**Your task:**
Collect every line below that contains the word "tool".

*** Opening of Recorded data ***

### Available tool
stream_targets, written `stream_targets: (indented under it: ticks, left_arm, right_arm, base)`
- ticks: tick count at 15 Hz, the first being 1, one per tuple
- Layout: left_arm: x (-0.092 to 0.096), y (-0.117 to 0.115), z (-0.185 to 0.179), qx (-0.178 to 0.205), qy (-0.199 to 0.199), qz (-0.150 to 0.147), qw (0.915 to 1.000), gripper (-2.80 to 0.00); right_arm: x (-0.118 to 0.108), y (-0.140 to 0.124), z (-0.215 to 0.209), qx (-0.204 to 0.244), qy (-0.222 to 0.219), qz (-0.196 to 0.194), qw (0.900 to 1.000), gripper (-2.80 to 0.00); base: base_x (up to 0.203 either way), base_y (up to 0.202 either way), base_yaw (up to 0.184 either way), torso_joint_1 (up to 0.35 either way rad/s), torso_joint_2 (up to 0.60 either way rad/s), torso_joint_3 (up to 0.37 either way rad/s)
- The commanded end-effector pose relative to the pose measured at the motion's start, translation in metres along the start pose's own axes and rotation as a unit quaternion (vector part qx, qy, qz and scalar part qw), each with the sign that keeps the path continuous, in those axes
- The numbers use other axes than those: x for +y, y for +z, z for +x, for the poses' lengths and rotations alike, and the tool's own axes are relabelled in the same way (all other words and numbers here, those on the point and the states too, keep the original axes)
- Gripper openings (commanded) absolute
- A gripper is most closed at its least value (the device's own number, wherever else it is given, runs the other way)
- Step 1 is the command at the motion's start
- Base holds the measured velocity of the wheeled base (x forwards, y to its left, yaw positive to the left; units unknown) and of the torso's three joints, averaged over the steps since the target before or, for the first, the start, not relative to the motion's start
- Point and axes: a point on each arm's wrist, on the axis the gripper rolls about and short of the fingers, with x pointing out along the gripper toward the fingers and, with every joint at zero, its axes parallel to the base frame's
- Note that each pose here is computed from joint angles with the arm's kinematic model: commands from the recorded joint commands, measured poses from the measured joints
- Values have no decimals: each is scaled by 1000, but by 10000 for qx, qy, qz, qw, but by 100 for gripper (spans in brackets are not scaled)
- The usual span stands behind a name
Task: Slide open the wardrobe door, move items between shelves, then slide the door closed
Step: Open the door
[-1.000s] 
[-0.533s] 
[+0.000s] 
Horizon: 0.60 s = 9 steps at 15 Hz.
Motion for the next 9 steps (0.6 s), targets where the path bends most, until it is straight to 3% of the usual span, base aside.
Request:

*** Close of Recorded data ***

**Expected answer:**
### Available tool
- The numbers use other axes than those: x for +y, y for +z, z for +x, for the poses' lengths and rotations alike, and the tool's own axes are relabelled in the same way (all other words and numbers here, those on the point and the states too, keep the original axes)

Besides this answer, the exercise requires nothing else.